▶ _THE TASK_
From the entries below, retype only the lines from the one with "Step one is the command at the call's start" through the one with "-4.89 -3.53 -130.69", exactly as written.

▶ _PROVIDED MATERIAL_
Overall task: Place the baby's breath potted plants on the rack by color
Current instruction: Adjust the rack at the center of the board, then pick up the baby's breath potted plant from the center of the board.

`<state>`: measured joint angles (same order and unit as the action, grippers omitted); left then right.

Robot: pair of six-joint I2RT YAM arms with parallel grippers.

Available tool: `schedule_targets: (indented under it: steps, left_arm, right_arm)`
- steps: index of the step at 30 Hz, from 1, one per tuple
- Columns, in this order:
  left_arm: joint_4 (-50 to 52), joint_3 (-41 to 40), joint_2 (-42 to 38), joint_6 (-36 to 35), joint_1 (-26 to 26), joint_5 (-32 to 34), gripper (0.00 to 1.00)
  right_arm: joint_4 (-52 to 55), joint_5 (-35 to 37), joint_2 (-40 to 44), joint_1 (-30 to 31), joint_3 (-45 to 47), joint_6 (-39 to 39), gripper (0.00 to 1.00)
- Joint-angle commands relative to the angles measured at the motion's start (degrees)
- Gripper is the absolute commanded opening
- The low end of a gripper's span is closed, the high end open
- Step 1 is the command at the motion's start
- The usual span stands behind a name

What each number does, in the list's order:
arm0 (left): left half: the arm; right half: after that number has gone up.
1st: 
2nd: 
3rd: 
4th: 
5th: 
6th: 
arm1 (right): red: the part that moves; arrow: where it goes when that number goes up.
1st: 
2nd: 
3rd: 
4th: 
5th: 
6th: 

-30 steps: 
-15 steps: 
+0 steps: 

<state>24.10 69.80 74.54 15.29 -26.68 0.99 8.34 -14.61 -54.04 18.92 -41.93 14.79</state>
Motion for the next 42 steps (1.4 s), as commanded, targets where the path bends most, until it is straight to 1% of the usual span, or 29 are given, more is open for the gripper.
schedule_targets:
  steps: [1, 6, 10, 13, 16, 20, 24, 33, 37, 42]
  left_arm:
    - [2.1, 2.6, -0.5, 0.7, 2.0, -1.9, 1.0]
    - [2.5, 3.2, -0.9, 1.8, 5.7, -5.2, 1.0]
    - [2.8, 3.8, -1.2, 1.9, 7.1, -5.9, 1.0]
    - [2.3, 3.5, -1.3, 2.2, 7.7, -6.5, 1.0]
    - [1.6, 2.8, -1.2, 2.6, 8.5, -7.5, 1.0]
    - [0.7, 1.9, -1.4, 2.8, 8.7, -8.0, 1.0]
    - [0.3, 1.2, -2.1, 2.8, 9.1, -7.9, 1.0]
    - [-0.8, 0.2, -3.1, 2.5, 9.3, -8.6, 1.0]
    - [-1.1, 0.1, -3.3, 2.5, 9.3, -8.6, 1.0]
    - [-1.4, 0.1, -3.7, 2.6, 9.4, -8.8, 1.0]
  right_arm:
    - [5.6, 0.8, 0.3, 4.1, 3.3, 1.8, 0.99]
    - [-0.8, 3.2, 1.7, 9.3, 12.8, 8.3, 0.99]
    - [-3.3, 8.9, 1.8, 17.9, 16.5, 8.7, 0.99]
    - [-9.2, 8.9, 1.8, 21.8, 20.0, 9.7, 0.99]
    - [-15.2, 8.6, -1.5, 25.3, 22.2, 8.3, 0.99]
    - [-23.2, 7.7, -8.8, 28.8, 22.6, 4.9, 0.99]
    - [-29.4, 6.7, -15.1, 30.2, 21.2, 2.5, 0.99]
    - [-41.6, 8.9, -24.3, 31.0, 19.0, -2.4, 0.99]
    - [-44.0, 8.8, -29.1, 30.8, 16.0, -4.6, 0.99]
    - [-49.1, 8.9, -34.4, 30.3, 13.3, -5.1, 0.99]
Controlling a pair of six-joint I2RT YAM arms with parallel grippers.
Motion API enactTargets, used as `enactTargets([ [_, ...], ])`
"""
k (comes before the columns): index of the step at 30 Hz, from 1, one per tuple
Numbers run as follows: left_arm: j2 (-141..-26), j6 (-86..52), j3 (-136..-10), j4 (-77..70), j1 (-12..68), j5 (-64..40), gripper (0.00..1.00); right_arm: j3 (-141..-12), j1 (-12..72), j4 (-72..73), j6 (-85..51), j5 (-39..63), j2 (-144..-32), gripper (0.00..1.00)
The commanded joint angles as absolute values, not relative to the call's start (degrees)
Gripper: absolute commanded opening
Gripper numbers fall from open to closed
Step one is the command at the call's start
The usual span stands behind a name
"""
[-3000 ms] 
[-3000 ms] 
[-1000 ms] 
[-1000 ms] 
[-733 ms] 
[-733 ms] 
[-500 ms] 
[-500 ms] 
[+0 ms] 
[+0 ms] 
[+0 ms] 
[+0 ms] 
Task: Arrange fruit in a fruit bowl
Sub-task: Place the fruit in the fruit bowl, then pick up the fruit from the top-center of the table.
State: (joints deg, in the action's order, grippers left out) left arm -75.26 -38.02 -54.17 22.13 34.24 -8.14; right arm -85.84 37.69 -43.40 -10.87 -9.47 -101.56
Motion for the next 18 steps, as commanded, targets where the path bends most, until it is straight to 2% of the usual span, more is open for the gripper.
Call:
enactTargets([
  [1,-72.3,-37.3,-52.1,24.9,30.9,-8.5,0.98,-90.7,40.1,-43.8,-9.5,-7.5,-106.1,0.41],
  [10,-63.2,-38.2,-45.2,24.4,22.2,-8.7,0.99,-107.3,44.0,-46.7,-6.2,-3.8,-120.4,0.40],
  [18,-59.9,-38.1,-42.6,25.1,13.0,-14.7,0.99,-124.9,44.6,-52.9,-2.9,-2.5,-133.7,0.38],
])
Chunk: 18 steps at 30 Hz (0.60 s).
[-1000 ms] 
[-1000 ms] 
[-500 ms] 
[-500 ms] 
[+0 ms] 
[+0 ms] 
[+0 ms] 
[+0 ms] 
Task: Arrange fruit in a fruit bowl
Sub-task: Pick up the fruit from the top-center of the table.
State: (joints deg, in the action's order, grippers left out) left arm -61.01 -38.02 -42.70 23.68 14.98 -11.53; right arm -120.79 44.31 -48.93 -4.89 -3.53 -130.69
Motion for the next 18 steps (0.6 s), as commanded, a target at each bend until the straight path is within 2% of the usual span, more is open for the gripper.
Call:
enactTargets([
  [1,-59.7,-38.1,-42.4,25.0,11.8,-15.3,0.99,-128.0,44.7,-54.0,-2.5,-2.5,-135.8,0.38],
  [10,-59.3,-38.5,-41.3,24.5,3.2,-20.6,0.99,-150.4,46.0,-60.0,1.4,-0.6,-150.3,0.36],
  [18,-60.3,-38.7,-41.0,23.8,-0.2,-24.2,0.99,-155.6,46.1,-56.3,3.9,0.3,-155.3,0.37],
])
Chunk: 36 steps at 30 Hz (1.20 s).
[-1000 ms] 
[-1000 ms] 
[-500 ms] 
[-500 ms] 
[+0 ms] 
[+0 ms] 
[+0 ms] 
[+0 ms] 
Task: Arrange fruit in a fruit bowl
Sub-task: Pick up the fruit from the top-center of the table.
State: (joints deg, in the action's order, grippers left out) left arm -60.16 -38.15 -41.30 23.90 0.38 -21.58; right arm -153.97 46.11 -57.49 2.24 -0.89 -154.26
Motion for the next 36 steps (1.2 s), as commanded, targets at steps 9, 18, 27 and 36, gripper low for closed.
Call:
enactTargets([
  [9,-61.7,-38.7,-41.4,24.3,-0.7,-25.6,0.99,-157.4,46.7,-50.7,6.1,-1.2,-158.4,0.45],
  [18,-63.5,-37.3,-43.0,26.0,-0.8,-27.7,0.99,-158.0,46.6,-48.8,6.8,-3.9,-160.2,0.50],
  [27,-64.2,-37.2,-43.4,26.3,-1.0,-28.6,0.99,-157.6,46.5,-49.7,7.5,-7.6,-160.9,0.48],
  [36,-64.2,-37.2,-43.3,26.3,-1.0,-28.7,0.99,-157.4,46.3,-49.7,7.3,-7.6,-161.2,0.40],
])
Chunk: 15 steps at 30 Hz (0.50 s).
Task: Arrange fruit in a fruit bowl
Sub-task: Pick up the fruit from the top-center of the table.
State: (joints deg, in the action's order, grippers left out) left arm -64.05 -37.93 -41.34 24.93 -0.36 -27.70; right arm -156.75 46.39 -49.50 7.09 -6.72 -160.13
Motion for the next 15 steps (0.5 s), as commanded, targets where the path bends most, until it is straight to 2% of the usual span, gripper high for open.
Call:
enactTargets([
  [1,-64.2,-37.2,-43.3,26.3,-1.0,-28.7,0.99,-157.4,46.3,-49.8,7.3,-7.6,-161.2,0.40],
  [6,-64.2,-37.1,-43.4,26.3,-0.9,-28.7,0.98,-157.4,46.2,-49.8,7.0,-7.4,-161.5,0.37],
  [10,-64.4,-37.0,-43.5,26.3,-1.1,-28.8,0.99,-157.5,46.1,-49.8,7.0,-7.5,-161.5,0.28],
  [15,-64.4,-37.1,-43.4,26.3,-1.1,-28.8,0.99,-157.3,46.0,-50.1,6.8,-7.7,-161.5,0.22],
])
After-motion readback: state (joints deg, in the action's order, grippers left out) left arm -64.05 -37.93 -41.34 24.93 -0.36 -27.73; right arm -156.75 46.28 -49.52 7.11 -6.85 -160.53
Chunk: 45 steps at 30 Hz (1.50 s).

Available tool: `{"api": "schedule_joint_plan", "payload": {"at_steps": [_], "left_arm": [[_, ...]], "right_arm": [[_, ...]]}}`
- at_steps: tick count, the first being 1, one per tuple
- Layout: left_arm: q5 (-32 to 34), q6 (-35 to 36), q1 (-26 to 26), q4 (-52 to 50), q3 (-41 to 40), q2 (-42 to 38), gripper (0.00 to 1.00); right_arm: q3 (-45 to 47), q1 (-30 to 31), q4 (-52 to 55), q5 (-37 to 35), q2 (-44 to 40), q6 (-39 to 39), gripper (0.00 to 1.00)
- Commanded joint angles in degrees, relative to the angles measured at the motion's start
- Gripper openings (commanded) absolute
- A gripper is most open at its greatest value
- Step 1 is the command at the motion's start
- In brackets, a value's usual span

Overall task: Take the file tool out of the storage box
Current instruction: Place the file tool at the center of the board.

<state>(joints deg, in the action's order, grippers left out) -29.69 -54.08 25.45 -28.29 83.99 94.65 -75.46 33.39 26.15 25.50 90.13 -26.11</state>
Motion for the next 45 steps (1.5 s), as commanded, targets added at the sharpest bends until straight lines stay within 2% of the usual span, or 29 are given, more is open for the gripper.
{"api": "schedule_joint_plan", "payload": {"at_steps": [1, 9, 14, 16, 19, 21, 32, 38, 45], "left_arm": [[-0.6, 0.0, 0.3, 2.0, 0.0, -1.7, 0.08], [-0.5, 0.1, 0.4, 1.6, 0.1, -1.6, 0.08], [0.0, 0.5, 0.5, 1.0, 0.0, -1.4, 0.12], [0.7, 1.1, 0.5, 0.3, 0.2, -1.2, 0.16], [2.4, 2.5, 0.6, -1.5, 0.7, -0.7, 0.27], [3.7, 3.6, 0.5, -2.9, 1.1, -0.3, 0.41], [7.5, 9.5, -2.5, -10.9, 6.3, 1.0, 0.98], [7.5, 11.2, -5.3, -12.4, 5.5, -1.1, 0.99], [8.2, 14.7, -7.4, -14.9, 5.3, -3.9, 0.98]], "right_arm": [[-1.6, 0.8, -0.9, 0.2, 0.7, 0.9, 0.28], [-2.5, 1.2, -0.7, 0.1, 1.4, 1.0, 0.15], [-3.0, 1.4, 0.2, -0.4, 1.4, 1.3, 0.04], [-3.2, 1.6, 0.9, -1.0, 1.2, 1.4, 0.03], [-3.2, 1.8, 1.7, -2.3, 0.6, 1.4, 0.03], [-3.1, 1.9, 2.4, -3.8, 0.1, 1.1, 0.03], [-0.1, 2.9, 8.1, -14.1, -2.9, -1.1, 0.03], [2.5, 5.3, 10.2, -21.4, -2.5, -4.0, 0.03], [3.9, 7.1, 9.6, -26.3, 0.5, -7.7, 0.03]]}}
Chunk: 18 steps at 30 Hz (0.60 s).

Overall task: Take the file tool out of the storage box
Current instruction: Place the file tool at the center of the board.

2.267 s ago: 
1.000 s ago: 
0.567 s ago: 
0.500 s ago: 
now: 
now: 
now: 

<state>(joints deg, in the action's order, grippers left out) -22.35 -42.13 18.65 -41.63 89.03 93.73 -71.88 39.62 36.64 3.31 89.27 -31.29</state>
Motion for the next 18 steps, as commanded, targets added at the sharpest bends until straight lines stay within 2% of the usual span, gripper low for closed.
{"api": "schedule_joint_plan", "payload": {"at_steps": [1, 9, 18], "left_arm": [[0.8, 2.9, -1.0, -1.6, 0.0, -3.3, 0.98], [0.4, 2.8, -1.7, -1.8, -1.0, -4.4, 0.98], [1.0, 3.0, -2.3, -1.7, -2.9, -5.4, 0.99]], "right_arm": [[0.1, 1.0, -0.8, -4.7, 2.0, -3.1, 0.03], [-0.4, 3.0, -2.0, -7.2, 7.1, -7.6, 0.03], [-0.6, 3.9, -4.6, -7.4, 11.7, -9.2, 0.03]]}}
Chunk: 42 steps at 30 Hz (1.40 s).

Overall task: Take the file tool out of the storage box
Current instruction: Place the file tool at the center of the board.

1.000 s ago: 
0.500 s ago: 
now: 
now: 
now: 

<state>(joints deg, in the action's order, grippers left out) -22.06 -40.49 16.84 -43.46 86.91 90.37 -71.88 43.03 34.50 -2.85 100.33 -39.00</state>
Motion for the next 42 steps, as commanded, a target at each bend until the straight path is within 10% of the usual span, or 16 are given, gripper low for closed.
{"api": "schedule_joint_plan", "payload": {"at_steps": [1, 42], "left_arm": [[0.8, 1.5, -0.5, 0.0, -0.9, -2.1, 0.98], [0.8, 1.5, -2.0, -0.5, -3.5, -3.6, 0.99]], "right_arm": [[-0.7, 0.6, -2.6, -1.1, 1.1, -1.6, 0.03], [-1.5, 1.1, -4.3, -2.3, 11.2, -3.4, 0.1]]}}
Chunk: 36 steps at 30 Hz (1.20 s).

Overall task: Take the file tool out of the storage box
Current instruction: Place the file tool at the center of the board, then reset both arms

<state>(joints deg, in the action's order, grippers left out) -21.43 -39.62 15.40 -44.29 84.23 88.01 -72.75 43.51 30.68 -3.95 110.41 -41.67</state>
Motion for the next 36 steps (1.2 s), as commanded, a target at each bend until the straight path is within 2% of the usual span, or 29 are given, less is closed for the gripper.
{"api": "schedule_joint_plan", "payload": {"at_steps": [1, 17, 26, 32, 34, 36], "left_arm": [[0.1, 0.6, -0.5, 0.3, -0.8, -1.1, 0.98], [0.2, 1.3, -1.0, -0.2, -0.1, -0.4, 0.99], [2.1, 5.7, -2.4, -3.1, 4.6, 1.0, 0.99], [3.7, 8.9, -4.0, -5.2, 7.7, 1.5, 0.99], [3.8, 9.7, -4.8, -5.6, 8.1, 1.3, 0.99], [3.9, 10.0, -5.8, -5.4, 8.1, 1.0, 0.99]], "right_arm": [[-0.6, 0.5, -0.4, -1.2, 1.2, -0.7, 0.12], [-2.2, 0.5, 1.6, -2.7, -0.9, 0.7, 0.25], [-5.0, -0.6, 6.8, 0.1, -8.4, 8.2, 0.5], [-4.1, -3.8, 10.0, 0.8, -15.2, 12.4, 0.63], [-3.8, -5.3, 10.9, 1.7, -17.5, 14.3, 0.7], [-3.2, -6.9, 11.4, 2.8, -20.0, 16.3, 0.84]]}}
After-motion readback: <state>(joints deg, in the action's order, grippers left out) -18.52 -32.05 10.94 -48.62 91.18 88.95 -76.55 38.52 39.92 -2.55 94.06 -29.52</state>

▶ _RESPONSE AREA_
Step one is the command at the call's start
The usual span stands behind a name
"""
[-3000 ms] 
[-3000 ms] 
[-1000 ms] 
[-1000 ms] 
[-733 ms] 
[-733 ms] 
[-500 ms] 
[-500 ms] 
[+0 ms] 
[+0 ms] 
[+0 ms] 
[+0 ms] 
Task: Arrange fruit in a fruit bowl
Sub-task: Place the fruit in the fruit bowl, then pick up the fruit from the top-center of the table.
State: (joints deg, in the action's order, grippers left out) left arm -75.26 -38.02 -54.17 22.13 34.24 -8.14; right arm -85.84 37.69 -43.40 -10.87 -9.47 -101.56
Motion for the next 18 steps, as commanded, targets where the path bends most, until it is straight to 2% of the usual span, more is open for the gripper.
Call:
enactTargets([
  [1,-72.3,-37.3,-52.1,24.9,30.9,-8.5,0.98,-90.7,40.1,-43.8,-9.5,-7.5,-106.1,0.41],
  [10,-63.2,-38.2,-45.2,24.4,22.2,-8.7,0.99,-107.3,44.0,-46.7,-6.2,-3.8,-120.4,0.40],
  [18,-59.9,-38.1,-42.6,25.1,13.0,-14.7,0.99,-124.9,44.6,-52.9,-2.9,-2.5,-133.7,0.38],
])
Chunk: 18 steps at 30 Hz (0.60 s).
[-1000 ms] 
[-1000 ms] 
[-500 ms] 
[-500 ms] 
[+0 ms] 
[+0 ms] 
[+0 ms] 
[+0 ms] 
Task: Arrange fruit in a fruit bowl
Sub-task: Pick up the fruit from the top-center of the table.
State: (joints deg, in the action's order, grippers left out) left arm -61.01 -38.02 -42.70 23.68 14.98 -11.53; right arm -120.79 44.31 -48.93 -4.89 -3.53 -130.69

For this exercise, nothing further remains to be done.